▶ [Exercise brief]: Starting at the first line of the data below, write out each line exactly until you reach the line containing "Provide the mask of every instance of the door", and include that line too.

▶ [Records to use]:
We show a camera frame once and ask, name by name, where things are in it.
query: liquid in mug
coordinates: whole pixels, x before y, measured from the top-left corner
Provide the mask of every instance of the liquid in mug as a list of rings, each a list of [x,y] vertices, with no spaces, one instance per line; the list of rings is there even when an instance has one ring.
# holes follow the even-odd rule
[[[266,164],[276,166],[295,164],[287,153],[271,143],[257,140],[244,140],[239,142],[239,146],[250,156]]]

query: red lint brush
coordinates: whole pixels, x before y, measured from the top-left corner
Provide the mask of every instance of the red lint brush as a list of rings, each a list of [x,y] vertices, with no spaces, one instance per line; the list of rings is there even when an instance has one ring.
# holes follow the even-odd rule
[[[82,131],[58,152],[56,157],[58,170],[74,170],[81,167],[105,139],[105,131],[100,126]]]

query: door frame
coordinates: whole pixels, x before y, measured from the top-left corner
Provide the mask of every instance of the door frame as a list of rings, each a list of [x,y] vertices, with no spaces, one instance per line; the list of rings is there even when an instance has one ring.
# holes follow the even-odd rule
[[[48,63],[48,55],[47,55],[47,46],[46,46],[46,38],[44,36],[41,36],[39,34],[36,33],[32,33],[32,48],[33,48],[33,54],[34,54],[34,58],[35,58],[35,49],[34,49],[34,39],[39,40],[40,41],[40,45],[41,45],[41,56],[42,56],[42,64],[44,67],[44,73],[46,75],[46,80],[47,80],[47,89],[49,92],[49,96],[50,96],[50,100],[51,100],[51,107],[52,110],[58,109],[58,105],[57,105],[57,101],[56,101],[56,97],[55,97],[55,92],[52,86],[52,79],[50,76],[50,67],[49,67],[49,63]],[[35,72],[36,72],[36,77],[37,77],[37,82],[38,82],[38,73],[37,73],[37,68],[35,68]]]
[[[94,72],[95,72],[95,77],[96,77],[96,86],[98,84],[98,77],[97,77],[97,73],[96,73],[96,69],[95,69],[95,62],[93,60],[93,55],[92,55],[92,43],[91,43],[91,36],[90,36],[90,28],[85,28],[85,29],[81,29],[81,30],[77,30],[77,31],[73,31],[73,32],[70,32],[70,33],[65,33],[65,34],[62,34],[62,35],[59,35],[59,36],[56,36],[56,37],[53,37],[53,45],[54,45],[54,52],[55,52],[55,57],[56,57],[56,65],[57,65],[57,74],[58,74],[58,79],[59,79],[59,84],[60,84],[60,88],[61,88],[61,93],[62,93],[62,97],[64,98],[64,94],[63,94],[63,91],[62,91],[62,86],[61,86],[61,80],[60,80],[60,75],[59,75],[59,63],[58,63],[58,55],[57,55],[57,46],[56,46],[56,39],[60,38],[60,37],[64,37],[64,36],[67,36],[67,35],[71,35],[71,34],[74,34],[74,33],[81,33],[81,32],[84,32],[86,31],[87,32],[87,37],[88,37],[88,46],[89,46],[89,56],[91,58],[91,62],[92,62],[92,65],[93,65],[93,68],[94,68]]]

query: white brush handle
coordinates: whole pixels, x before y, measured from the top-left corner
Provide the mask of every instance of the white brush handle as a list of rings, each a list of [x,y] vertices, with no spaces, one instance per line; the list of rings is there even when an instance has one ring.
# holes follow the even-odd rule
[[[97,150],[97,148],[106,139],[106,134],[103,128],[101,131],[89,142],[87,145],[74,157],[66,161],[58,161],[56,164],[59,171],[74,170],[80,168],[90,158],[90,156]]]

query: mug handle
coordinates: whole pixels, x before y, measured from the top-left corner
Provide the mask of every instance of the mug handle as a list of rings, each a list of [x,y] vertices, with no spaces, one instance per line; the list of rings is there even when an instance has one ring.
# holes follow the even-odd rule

▶ [Finished exercise]:
We show a camera frame once and ask, name by name, where things are in it.
query: liquid in mug
coordinates: whole pixels, x before y, measured from the top-left corner
Provide the mask of every instance of the liquid in mug as a list of rings, each a list of [x,y] vertices, with no spaces, one instance per line; the list of rings is there even when an instance has one ring.
# holes follow the even-odd rule
[[[266,164],[276,166],[295,164],[287,153],[271,143],[257,140],[244,140],[239,142],[239,146],[250,156]]]

query: red lint brush
coordinates: whole pixels, x before y, measured from the top-left corner
Provide the mask of every instance of the red lint brush as a list of rings, each a list of [x,y] vertices, with no spaces, one instance per line; the list of rings is there even when an instance has one ring.
# holes follow the even-odd rule
[[[82,131],[58,152],[56,157],[58,170],[74,170],[81,167],[105,139],[105,131],[100,126]]]

query: door frame
coordinates: whole pixels, x before y, measured from the top-left corner
Provide the mask of every instance of the door frame as a list of rings, each a list of [x,y] vertices, with no spaces, one instance per line; the list of rings is there even when an instance has one ring.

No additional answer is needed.